:: Data for this exercise ::
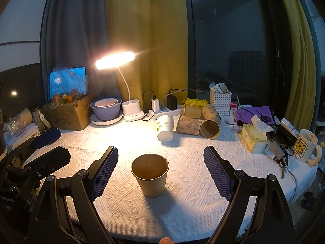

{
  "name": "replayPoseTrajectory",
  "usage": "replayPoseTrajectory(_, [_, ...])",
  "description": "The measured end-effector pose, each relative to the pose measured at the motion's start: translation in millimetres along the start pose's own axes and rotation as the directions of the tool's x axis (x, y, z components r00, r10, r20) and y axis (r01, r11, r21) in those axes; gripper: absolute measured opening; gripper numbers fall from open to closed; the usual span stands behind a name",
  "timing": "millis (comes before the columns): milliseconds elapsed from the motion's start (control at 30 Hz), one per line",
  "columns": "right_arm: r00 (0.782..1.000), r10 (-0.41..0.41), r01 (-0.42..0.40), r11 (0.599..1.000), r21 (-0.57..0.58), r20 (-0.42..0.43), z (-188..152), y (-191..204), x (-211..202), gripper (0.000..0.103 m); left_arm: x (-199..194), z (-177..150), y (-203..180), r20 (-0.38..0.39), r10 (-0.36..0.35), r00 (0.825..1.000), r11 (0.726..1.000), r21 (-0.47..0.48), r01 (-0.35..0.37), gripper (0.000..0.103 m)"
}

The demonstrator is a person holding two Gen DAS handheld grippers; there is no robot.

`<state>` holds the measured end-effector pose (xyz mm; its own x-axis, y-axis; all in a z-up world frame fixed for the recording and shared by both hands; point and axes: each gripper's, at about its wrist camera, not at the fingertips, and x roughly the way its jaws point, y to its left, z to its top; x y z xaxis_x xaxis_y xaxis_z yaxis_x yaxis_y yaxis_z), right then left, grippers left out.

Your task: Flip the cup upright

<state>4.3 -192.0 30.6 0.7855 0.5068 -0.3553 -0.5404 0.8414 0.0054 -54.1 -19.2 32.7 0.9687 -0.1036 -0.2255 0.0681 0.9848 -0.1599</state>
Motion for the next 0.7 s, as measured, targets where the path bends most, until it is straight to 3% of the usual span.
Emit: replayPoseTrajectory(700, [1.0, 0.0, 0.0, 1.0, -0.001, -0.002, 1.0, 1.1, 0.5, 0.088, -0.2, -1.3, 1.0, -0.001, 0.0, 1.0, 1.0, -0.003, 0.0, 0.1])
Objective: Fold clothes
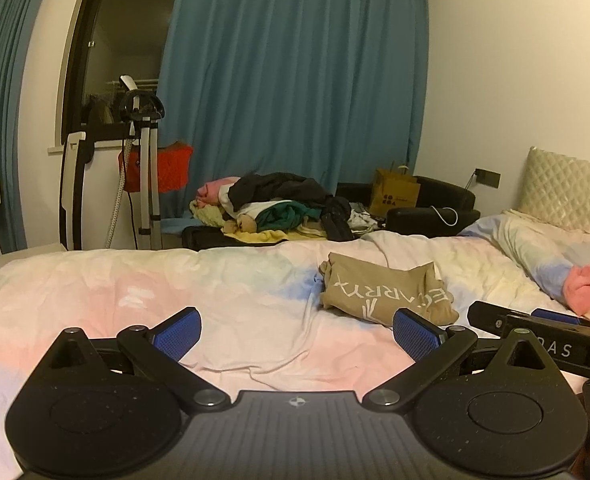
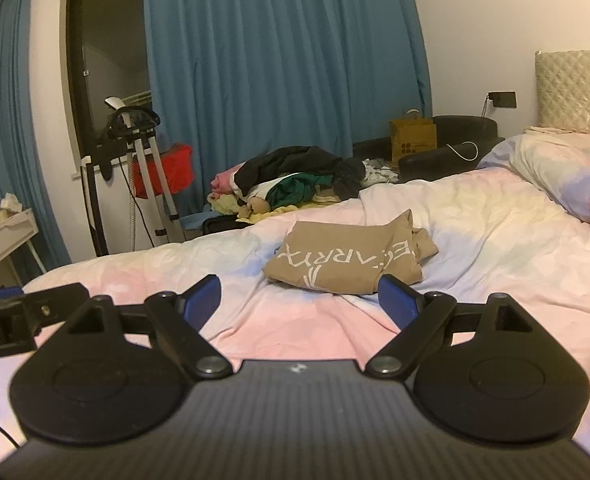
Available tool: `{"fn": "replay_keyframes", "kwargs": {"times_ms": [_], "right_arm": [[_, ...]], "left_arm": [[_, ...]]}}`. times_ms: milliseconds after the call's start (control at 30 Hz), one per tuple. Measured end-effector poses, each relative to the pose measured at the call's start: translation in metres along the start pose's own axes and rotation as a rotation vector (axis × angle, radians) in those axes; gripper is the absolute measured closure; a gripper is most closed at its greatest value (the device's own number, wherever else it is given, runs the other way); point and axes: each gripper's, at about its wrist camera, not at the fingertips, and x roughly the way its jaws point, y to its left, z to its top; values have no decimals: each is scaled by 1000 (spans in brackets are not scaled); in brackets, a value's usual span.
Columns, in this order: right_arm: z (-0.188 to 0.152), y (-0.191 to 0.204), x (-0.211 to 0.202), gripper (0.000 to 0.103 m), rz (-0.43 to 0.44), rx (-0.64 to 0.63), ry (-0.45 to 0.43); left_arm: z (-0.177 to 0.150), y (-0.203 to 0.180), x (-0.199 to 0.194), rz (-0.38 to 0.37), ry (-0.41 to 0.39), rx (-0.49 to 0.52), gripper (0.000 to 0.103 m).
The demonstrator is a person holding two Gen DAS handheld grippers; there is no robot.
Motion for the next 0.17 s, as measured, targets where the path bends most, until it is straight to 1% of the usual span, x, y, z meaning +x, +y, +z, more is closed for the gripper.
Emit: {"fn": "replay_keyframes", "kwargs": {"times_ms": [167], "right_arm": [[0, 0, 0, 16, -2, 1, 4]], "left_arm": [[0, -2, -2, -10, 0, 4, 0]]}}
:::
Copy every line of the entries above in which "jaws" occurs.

`<state>` holds the measured end-effector pose (xyz mm; its own x-axis, y-axis; all in a z-up world frame fixed for the recording and shared by both hands; point and axes: each gripper's, at about its wrist camera, not at the fingertips, and x roughly the way its jaws point, y to its left, z to its top; x y z xaxis_x xaxis_y xaxis_z yaxis_x yaxis_y yaxis_z), right then left, grippers left out.
Available tool: `{"fn": "replay_keyframes", "kwargs": {"times_ms": [_], "right_arm": [[_, ...]], "left_arm": [[_, ...]]}}`. times_ms: milliseconds after the call's start (control at 30 Hz), one per tuple. Measured end-effector poses, each relative to the pose measured at the call's start: translation in metres along the start pose's own axes and rotation as a rotation vector (axis × angle, radians) in those axes; gripper is the absolute measured closure; a gripper is most closed at its greatest value (the device's own number, wherever else it is given, runs the other way); point and axes: each gripper's, at about its wrist camera, not at the fingertips, and x roughly the way its jaws point, y to its left, z to its top; values have no decimals: each is scaled by 1000 (spans in brackets are not scaled); in brackets, a value's usual span.

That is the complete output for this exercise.